Among the lines below, restate word for word only those from the line with "Where can you find the yellow tape" through the line with "Where can you find the right", with both end lines kept.

──────── Records provided ────────

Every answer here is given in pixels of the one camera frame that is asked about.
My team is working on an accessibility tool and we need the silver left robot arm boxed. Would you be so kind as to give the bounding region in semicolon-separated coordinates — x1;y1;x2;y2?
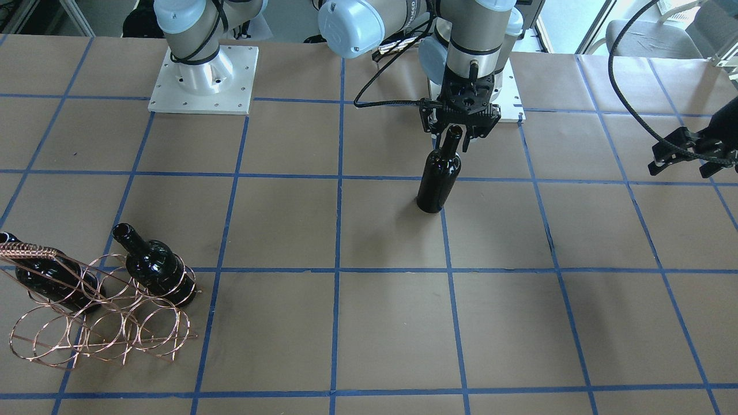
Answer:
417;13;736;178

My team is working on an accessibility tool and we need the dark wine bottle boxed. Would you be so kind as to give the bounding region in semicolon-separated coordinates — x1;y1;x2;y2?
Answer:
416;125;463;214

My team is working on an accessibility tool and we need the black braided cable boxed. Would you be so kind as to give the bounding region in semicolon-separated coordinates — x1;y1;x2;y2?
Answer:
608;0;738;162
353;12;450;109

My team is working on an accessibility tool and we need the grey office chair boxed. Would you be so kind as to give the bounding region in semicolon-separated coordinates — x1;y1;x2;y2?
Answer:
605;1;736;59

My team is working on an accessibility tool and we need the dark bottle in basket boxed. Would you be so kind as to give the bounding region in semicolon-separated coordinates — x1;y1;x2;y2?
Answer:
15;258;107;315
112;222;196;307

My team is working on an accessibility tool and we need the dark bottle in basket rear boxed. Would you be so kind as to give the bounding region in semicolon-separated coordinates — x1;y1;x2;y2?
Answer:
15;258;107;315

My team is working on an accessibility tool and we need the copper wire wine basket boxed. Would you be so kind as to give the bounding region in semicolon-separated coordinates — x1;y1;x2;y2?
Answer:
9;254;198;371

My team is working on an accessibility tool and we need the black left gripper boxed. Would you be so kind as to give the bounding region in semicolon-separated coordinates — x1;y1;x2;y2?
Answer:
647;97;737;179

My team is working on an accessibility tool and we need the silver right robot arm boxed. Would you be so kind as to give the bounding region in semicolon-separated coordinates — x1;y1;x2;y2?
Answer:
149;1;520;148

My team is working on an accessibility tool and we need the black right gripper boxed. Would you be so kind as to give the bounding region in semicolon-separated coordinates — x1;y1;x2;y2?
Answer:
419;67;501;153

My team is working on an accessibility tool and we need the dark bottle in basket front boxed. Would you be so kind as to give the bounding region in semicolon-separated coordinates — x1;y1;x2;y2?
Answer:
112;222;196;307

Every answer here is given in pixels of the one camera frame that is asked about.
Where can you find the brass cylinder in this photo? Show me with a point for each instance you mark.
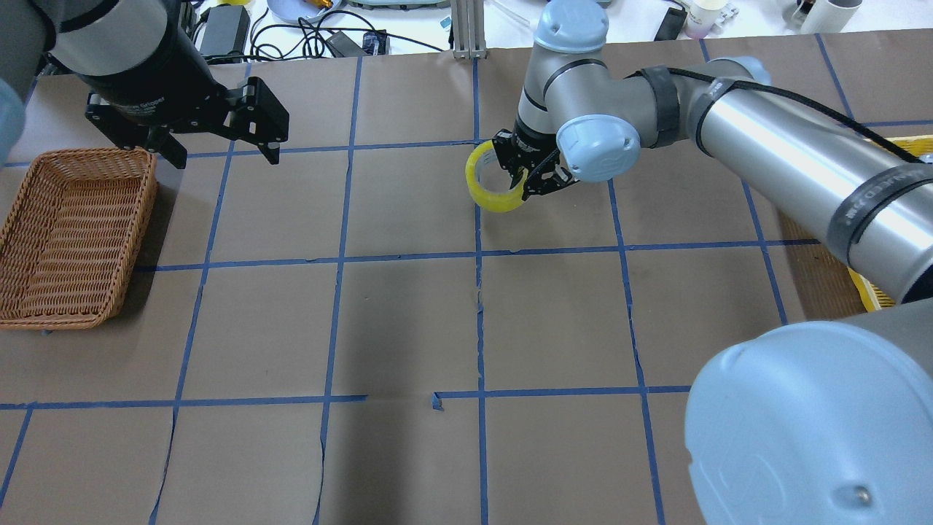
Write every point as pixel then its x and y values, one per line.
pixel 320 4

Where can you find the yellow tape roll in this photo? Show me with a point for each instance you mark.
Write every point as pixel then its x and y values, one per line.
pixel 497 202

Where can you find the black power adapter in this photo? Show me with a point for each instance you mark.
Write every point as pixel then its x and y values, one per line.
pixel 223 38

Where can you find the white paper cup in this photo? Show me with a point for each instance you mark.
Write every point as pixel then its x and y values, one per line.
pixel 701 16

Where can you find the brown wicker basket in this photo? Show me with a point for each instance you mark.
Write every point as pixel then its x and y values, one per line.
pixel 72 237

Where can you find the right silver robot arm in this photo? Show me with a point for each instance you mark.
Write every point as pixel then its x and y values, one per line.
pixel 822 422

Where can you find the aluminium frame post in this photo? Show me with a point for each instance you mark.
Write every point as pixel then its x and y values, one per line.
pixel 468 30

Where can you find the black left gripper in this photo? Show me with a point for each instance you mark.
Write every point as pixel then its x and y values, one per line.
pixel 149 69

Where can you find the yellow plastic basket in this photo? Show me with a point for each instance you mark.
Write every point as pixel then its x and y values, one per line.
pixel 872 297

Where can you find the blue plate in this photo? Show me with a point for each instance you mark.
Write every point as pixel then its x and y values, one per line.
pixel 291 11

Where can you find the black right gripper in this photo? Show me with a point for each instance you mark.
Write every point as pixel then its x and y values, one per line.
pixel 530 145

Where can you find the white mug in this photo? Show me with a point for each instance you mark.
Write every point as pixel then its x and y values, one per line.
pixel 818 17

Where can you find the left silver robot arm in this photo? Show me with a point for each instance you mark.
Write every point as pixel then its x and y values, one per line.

────────

**Exercise response**
Where can you find the yellow tape roll in this photo? Show me with a point for each instance you mark.
Write every point as pixel then its x and y values, one per line.
pixel 497 202

Where can you find the black power adapter in this photo? Show me with a point for each instance you mark.
Write every point as pixel then its x and y values, one per line.
pixel 223 38

Where can you find the white paper cup in this photo? Show me with a point for each instance you mark.
Write every point as pixel then its x and y values, one per line.
pixel 701 16

Where can you find the brown wicker basket in this photo? Show me with a point for each instance you mark.
Write every point as pixel then its x and y values, one per line.
pixel 72 237

Where can you find the right silver robot arm in this photo? Show me with a point for each instance you mark.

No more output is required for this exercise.